* Prompt
The answer must be an exact reprint of the lines from the one with "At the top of" through the final line of the data, with no pictures included.

Start of Data block

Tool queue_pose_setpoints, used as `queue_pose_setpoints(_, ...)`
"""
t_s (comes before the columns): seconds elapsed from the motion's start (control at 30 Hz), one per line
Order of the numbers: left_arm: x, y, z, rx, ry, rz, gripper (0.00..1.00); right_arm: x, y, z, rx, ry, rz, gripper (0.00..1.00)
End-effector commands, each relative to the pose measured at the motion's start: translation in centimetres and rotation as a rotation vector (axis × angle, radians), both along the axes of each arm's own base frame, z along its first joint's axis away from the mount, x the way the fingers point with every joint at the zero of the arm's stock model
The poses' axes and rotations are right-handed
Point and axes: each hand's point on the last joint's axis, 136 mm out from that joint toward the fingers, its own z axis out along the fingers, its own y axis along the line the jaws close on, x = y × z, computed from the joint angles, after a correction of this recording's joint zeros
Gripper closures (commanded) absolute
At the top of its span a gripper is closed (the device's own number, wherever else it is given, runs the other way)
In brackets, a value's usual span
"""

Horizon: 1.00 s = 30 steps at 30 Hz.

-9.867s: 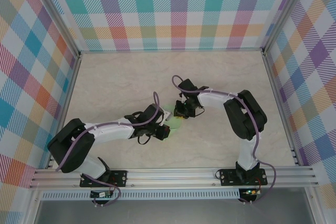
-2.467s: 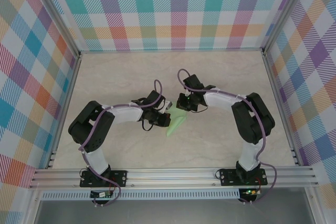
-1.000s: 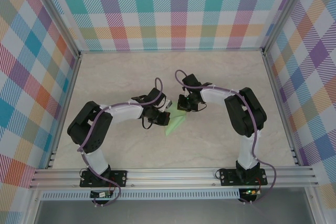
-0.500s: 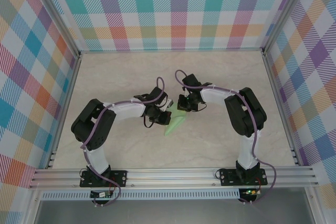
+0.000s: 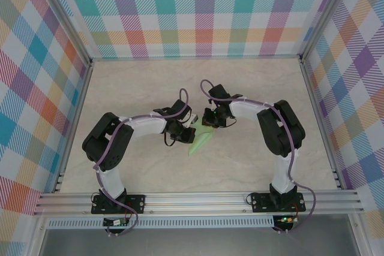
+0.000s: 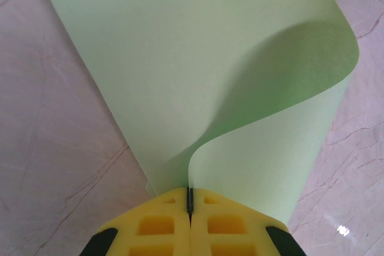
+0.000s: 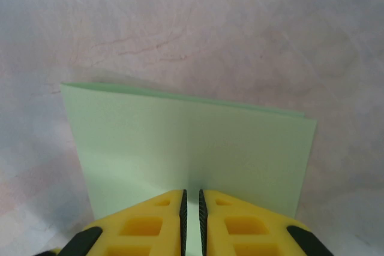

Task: Fold a paper plane with a square sheet of paper (pick it up from the middle)
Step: Third fold the triangle at the center of the table.

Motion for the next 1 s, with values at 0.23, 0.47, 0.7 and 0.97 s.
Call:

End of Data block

* Written response
At the top of its span a gripper is closed (the device's own number, wherever else it is given, runs the other way)
In brackets, a value's usual span
"""

Horizon: 1.00 s = 30 steps at 30 Hz.

-9.867s: 
-2.467s: 
-1.000s: 
-0.500s: 
+0.000s: 
+0.000s: 
+0.000s: 

Task: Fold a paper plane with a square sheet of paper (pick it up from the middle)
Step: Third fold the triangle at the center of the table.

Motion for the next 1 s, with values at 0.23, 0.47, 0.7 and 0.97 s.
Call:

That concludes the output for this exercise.